Reinforcement Learning based Recommender Systems for Web Applications: scenarios of Radio and Game aggregators

Introduction

With the progression of time and the continuous evolution of digital entertainment services such as YouTube, Netflix, Spotify, and online gaming platforms, recommendation systems have become an essential daily tool for users. These systems save users time by analyzing various content, facilitating searches, and suggesting relevant content in a personalized manner. However, the same level of personalization is not consistently found across all media domains, particularly within the radio streaming and gaming sectors

The requirements for scalability, constant improvement make reinforcement learning approachs particularly attractive for recommender systems application scenarios.

The main goal of this project was to develop an innovative and efficient recommendation system, empowered by reinforcement learning, for two distinct applications: a game aggregator website and a radio aggregator website. This system should be capable of providing personalized game and radio station suggestions, adapting to users preferences, interests, as well as changes in consumption patterns over time.

High Level Design

Every Reinforcement Learning has at least five elements elements: an agent, a environment, a state, a reward and an action. The agent is the learner or decision-maker that interacts with the environment, continuously making decisions to achieve the best possible outcome. The environment represents the external context or system with which the agent interacts. All the data gathered from the “sensors” is captured and representd in state, providing the agent with the necessary information to make informed decisions and select an appropriate action. Actions are decisions made by the agent that influence the environment, These decisions are then evaluted, and a reward is the feedback received by the agent following each action. The figure shows the system components diagram.

Reinforcement Learning Diagram

Our Recommender system was developed to integrate web platforms without requiring to much preparation. The process begins when a user accesses the web application and requests a page. Upon receiving the request, the web server checks for any cached recommendation corresponding to the current state, if none are found, the recommendation system generates a new list of items, these items will then be retrieved and presented to the user through the web application. Each interaction a user has with the recommended items is captured through a post request sent to the server, where it is stored in the database for future reference and analysis. Unlike conventional RLRSs, which typically provide immediate recommendations in response to a user’s interaction, our system introduces a strategic delay in this process, This delay varies based on the specific application scenario. By accumulating more user interactions before generating recommendations, our system allows for a more nuanced and informed evaluation of user preferences and behaviors in different contexts. This approach facilitates the making of recommendations that are more tailored, thoughtful, and relevant to the user’s actual needs and interactions under various scenarios. This architecture allows for seamless integration of the recommender system into the web application, providing users with personalized recommendations based on their previous interactions and preferences.
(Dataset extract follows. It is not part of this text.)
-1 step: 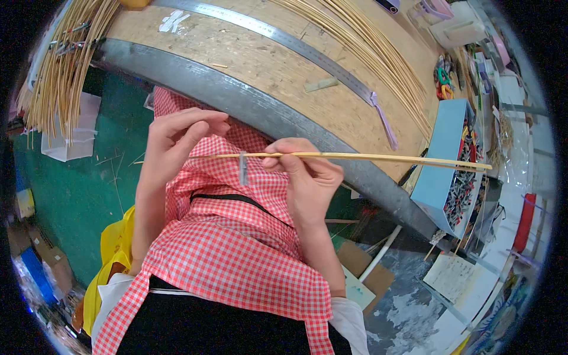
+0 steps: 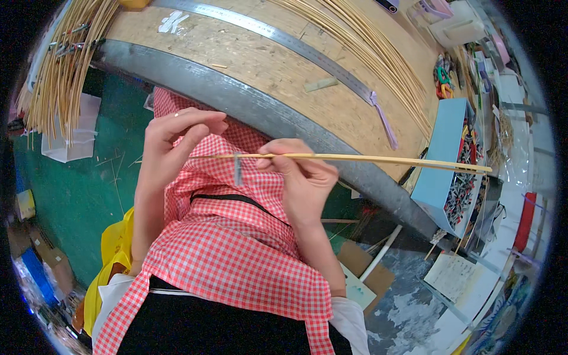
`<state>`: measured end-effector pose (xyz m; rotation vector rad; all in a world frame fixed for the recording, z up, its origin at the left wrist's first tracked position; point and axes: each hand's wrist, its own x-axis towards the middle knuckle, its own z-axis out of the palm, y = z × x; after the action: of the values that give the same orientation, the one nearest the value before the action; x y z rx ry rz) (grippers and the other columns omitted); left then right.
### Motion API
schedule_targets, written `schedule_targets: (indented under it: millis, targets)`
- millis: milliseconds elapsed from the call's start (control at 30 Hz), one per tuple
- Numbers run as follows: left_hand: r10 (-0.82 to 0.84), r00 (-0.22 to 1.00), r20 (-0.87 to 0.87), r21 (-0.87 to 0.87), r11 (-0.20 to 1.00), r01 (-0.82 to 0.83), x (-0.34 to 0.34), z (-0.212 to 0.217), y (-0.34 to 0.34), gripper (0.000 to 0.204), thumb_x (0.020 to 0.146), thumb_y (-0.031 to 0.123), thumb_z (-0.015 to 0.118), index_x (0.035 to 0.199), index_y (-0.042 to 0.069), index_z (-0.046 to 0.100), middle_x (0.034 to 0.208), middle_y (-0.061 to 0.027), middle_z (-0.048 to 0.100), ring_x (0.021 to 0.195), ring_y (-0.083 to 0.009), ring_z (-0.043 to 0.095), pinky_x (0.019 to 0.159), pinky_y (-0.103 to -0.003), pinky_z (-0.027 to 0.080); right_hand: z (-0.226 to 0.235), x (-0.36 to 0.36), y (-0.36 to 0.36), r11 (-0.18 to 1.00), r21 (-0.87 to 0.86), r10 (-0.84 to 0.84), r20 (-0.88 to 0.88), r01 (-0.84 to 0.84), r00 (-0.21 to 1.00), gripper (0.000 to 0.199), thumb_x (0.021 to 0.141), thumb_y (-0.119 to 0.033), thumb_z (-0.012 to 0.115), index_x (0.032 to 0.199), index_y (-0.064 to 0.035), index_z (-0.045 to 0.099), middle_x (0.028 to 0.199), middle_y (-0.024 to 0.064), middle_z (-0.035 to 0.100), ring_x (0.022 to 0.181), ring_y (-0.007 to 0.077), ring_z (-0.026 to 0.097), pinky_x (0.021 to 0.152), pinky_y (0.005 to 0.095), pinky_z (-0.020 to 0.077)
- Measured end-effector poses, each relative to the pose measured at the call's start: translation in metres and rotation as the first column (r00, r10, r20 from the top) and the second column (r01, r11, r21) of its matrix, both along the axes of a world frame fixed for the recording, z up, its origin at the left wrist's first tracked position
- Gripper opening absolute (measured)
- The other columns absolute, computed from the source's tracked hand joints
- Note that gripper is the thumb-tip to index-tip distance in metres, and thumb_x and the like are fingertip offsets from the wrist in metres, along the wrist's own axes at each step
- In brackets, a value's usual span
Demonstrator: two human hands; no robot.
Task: The person repeatedly picks up thin bamboo sticks from a pile on a workbench, aligns two sticks end-to-end, and secures the joint with a small rubber band. They then place the assembled stick onto a growing stack on the table. This process is repeated continuously throughout the clip.
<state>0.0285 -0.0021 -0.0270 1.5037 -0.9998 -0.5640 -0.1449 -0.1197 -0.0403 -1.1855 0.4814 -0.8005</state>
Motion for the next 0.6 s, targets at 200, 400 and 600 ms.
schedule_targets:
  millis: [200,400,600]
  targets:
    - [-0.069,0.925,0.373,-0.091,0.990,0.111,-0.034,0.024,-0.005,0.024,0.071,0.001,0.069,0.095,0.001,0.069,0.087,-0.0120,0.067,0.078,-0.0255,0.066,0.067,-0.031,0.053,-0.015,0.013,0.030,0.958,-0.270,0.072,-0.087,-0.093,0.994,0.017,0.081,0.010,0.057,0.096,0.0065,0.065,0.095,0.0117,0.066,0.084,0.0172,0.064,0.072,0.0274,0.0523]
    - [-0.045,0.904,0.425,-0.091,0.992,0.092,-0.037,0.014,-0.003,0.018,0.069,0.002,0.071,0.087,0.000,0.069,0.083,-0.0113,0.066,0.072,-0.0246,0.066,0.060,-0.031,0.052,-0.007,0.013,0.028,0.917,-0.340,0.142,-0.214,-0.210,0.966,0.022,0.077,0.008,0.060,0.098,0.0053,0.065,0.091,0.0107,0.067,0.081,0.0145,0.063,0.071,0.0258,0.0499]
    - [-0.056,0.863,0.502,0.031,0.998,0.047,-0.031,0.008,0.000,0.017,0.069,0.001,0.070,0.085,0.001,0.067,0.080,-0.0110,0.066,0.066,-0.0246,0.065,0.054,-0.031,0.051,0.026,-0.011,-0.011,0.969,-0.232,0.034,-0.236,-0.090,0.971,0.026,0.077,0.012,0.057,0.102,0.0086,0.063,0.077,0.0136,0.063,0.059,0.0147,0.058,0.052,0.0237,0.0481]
The use of a database to store user interactions and recommendations allows for continuous improvement of the recommendation algorithm, resulting in more accurate and relevant recommendations over time.

Recommendation Proccess Sequence Diagram

Software Design

Modeling the Recommendation Task: The recommendation task is modeled as a Markov Decision Process (MDP), where a Recommender Agent (RA) interacts with the environment (users) over sequential time steps. The objective is to maximize cumulative rewards by making strategic item recommendations that resonate with user preferences and browsing history.

Components of the MDP:

State space S: A state st = {s1t, s2t, …, snt} is defined as the interactions history of a user, i.e., previous N items that a user browsed before time t. The items in st are sorted in chronological order.
Action space A: An action at = {a1t, a2t, …, ant} is to recommend a list of items to a user at time t based on current state st, where K is the number of items the RA recommends to the user each time.
Reward R: After the recommender agent takes an action at the state st, i.e., recommending a list of items to a user, the user then browses these items and provides his feedback. He can then skip (not click), click, or play these items, and the agent receives immediate reward r(st, at) according to the user feedback.
Transition probability P: Transition probability p(st+1|st,at) defines the probability of state transition from st to st+1 when RA takes action at. We assume that the MDP satisfies p(st+1|st,at,…,s1,a1) = p(st+1|st,at). If the user skips all the recommended items, then the next state st+1 = st; while if the user clicks/orders part of items, then the next state st+1 updates.
Discount factor [0,1]: defines the discount factor when measuring the present value of future reward. In particular, when gamma = 0, RA only considers the immediate reward. When gamma = 1, all future rewards can be counted fully into that of the current action.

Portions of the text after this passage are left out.